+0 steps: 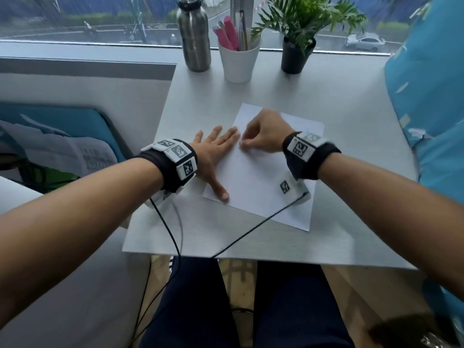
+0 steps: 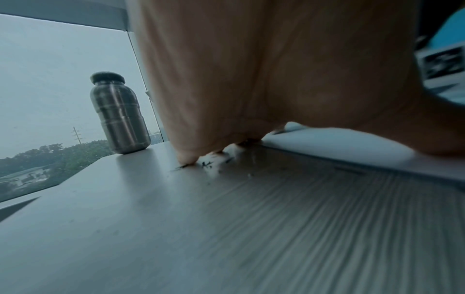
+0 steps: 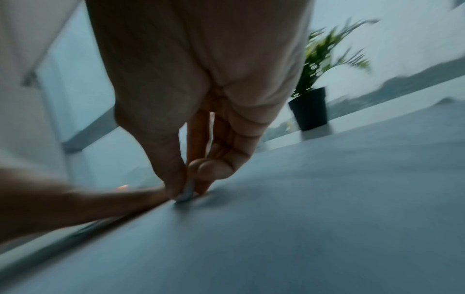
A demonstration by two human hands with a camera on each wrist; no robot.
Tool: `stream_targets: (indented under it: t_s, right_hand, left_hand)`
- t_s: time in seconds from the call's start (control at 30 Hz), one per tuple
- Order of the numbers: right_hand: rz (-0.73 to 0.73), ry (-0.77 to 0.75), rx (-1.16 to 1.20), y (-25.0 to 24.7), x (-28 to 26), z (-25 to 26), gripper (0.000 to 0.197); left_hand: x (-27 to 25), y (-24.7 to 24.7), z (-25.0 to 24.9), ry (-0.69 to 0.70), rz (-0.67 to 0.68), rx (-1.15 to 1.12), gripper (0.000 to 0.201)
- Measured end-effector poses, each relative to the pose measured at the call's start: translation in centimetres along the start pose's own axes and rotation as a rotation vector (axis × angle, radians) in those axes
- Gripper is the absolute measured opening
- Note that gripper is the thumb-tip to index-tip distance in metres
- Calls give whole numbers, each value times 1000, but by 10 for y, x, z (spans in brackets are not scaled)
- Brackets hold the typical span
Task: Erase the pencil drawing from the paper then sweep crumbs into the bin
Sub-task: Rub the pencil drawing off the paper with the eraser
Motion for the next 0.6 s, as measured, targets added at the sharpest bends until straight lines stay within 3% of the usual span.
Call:
stream_targets:
  t_s: [0.07,0.2,0.27,0.4,0.5,0.6]
  right_hand:
    - [-58,31,18,0,0,-3,14]
    - [193,-60,57,26,-64,32,8]
    - [202,-71,55,22,-67,31,9]
    - [-33,144,39,-23,-48,-17,14]
    - [46,304,-31,-29,-66,-54,13]
    - [38,358,31,-27,-77,-66,11]
  left_hand:
    - [-1,-2,0,-9,-7,8,164]
    - [-2,-2,-1,-11,4,41,166]
    - [-4,-3,-4,-18,13,47,166]
    - [-8,-9,-8,-36,8,54,162]
    - [-9,-11,-9,-35,-5,105,160]
    - [-15,-17,-6,-73,-29,152,153]
Point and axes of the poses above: each hand's wrist, its own x-axis towards the middle knuckle, its own y-axis out of the palm, z = x × y, the point moved 3 cm from there along x, towards the middle knuckle, and after that the axes turned 7 degrees about -z, right-handed, at the moved point
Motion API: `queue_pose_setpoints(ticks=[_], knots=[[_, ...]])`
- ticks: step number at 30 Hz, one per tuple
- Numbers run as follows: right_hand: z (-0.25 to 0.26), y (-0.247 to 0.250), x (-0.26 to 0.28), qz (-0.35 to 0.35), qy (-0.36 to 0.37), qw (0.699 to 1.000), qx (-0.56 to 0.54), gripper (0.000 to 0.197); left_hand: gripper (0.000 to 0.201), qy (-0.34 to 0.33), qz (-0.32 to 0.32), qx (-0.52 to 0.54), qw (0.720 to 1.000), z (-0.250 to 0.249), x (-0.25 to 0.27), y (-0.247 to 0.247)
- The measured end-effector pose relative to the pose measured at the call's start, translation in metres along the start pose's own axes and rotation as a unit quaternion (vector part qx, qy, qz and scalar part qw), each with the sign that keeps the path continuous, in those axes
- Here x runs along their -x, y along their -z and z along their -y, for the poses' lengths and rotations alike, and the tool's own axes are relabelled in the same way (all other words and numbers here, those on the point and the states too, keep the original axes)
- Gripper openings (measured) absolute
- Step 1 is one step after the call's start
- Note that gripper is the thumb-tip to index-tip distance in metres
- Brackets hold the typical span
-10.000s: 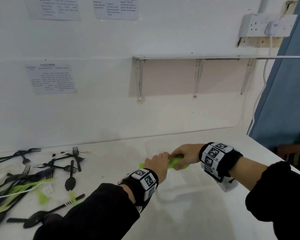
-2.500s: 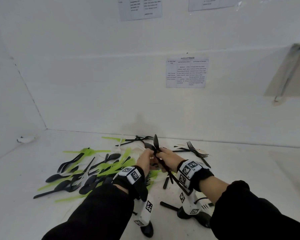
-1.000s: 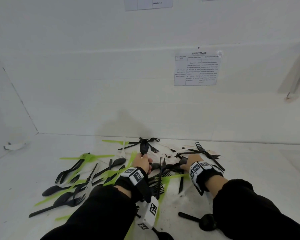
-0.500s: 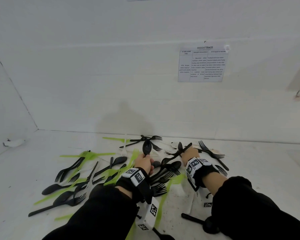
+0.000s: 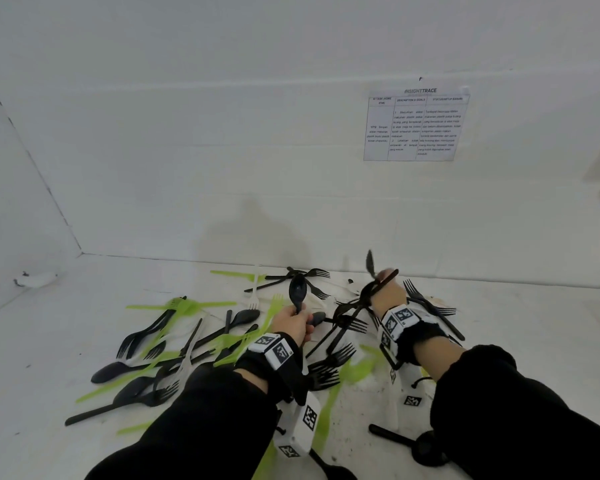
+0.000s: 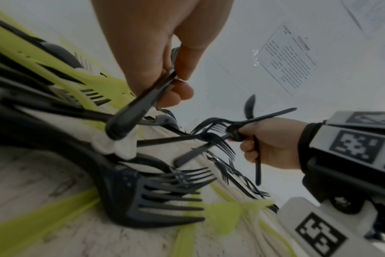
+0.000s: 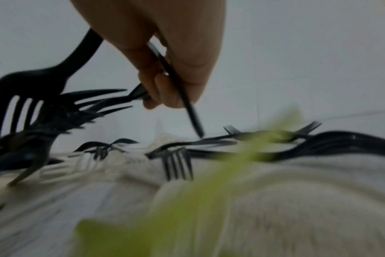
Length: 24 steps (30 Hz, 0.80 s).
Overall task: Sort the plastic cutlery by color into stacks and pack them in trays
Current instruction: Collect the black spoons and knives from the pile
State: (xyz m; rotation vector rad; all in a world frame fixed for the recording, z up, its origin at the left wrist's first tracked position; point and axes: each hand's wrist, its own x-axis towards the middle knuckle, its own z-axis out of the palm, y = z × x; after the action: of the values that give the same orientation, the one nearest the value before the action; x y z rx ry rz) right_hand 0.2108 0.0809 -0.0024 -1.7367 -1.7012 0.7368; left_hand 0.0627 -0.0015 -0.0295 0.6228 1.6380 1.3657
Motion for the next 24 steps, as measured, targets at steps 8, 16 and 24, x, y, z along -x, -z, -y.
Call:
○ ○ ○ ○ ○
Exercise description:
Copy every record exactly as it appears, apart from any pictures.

Answer to this task:
+0 steps: 
+0 steps: 
+0 steps: 
A demonstration by two human hands with a camera on each wrist; no robot.
Tool: `stream_targets: (indented under it: t_s, right_hand, left_hand)`
- t_s: time in seconds from the call's start (control at 30 Hz), one per tuple
- Order of the numbers: right_hand: rz (-0.73 to 0.73), ry (-0.77 to 0.75), rx (-1.16 to 1.20), y (-25.0 to 24.7), x (-28 to 26), z (-25 to 26), gripper (0.000 to 0.197); left_hand: x (-27 to 25), y (-24.7 to 24.7), z (-25.0 to 24.9), ry (-0.69 to 0.70), rz (-0.67 to 0.68), rx (-1.15 to 1.12), gripper (0.000 to 0.201)
- Measured end-effector poses, each relative to the pose measured at the call's start: translation in centimetres along the start pose's own axes and rotation as a rotation vector (axis × angle, radians) in those axes
- Gripper is the absolute measured opening
- Note that gripper is the thumb-tip to index-tip distance in metres
- Calls give whole numbers, each value times 1000, but by 10 for y, x, z (spans in brackets are not scaled)
- Brackets hold the typical span
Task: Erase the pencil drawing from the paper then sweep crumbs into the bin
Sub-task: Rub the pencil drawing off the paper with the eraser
Motion for the next 0.6 s, as measured, targets added at the sharpest bends until straight lines stay within 3% of the usual span.
Call:
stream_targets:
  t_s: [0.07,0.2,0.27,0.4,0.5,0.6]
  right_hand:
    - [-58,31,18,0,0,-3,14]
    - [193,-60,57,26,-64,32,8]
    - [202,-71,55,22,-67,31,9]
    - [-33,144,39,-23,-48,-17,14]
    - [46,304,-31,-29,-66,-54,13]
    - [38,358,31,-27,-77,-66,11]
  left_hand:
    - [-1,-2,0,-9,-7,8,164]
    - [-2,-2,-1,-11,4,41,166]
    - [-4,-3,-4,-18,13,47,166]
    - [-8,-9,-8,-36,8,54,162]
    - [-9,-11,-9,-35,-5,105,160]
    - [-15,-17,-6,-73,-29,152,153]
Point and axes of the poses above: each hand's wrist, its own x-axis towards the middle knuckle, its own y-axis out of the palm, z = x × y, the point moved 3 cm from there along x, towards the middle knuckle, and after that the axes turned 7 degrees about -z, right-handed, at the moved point
Motion API: `queue_pose_setpoints(ticks=[_], knots=[[_, ...]])`
- ticks: step number at 30 Hz, one per tuple
- Numbers run as follows: right_hand: z (-0.25 to 0.26), y (-0.247 to 0.250), x (-0.26 to 0.28), qz (-0.35 to 0.35), qy (-0.36 to 0.37), qw (0.699 to 1.000), qx (-0.56 to 0.54), gripper (0.000 to 0.197); left_hand: gripper (0.000 to 0.201), qy (-0.34 to 0.33), qz (-0.32 to 0.32), qx (-0.52 to 0.54), qw (0.720 to 1.000), z (-0.250 to 0.249), x (-0.25 to 0.27), y (-0.247 to 0.247)
- The measured end-effector pose relative to the pose measured at the call's start, translation in metres along the start pose's own axes and rotation as a unit quaternion (vector part qx, qy, qz and scalar part qw), each with the sign that keeps the path continuous, in those axes
- Here x runs along their -x, y along their -z and z along their -y, for the poses' lengths and rotations alike, and the tool's own axes are relabelled in the same way (all other words and numbers here, those on the point and the states too, keep the original axes)
- Gripper openings (measured) absolute
- Step 1 is one step after the call's start
- Note that gripper is the thumb-tip to index-tip distance in metres
- Brackets hold the typical span
-10.000s: 
-2.500s: 
-1.000s: 
-0.500s: 
+0.000s: 
+0.000s: 
+0.000s: 
Length: 24 steps (30 Hz, 0.80 s).
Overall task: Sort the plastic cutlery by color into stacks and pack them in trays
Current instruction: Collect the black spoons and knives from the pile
State: (xyz m; rotation vector rad; all in a world frame fixed for the recording, z up, its origin at the left wrist's first tracked position; point and axes: each hand's wrist, its own x-axis towards the middle knuckle, its own z-axis out of the palm, y = z × x; after the action: of the values that give the same orientation, the one nearest the value before the action; x y z rx ry rz) right_hand 0.2108 0.0809 -0.0024 -1.7367 -1.7012 0.7368; left_hand 0.0627 -0.0015 -0.0295 0.6228 1.6380 1.3657
Motion for the next 24 steps, as measured, targets at steps 8, 16 and 24, x, y, z along -x, -z, -y.
Call:

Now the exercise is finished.